WORK REQUEST: Every line below from the one containing "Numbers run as" to the final line must be reproduced exactly, and no other line may appear in the answer.
** Opening DATA FOR THIS TASK block **
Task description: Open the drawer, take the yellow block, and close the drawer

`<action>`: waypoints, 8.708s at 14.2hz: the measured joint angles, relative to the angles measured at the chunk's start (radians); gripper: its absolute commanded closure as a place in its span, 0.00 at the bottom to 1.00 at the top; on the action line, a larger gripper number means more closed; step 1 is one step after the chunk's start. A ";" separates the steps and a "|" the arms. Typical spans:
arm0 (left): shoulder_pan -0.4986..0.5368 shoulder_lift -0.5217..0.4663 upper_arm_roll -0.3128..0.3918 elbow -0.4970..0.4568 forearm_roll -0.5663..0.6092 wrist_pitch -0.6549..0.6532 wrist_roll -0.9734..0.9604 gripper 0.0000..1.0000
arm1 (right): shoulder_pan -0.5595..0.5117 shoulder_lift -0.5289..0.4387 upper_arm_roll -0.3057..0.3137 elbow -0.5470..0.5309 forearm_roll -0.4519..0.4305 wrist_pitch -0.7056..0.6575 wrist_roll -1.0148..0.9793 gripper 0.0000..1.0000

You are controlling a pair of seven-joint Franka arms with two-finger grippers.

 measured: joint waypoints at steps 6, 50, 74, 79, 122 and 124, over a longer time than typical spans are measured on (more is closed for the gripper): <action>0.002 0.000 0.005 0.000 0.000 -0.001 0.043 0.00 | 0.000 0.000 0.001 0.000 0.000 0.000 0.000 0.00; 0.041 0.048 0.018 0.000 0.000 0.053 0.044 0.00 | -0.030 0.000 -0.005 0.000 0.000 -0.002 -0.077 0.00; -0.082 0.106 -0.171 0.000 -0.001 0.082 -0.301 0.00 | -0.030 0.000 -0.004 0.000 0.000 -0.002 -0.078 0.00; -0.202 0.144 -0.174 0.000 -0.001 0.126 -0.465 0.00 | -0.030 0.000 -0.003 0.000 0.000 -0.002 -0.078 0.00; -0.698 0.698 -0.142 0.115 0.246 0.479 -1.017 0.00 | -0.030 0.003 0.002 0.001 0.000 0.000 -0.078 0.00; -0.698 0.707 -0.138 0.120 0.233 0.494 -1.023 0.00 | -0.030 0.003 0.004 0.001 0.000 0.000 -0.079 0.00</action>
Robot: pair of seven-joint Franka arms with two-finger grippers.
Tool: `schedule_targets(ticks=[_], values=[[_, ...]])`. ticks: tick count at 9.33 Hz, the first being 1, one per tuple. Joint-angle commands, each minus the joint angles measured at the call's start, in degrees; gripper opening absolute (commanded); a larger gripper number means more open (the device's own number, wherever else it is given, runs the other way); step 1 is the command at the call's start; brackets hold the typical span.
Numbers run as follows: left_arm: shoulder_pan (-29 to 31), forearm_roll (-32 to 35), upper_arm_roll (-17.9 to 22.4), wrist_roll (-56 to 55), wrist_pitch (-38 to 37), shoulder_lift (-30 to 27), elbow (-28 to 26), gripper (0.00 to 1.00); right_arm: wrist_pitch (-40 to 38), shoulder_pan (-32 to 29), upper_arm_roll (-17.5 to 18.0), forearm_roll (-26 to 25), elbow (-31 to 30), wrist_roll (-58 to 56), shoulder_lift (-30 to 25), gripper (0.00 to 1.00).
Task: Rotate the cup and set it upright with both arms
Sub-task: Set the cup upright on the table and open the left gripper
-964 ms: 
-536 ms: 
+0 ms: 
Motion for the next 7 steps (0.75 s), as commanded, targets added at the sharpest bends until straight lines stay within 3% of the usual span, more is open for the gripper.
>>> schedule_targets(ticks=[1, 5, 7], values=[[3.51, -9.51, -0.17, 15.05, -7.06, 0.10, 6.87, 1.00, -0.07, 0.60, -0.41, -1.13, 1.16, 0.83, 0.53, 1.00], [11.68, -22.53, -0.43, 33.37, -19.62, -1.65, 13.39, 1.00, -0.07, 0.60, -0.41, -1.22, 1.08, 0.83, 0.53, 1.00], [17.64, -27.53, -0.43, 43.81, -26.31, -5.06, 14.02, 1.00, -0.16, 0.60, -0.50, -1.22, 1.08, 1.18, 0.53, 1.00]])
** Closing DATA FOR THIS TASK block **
SOLUTION BELOW:
Numbers run as follows: left_arm: shoulder_pan (-29 to 31), forearm_roll (-32 to 35), upper_arm_roll (-17.9 to 22.4), wrist_roll (-56 to 55), wrist_pitch (-38 to 37), shoulder_lift (-30 to 27), elbow (-28 to 26), gripper (0.00 to 1.00); right_arm: wrist_pitch (-40 to 38), shoulder_pan (-32 to 29), upper_arm_roll (-17.5 to 18.0), forearm_roll (-26 to 25), elbow (-31 to 30), wrist_roll (-58 to 56), shoulder_lift (-30 to 25), gripper (0.00 to 1.00).
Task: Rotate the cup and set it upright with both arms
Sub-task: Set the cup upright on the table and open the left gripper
-964 ms: 
-536 ms: 
+0 ms: 
Motion for the next 7 steps (0.75 s), as commanded, targets added at the sharpest bends until straight lines stay within 3% of the usual span, more is open for the gripper.
>>> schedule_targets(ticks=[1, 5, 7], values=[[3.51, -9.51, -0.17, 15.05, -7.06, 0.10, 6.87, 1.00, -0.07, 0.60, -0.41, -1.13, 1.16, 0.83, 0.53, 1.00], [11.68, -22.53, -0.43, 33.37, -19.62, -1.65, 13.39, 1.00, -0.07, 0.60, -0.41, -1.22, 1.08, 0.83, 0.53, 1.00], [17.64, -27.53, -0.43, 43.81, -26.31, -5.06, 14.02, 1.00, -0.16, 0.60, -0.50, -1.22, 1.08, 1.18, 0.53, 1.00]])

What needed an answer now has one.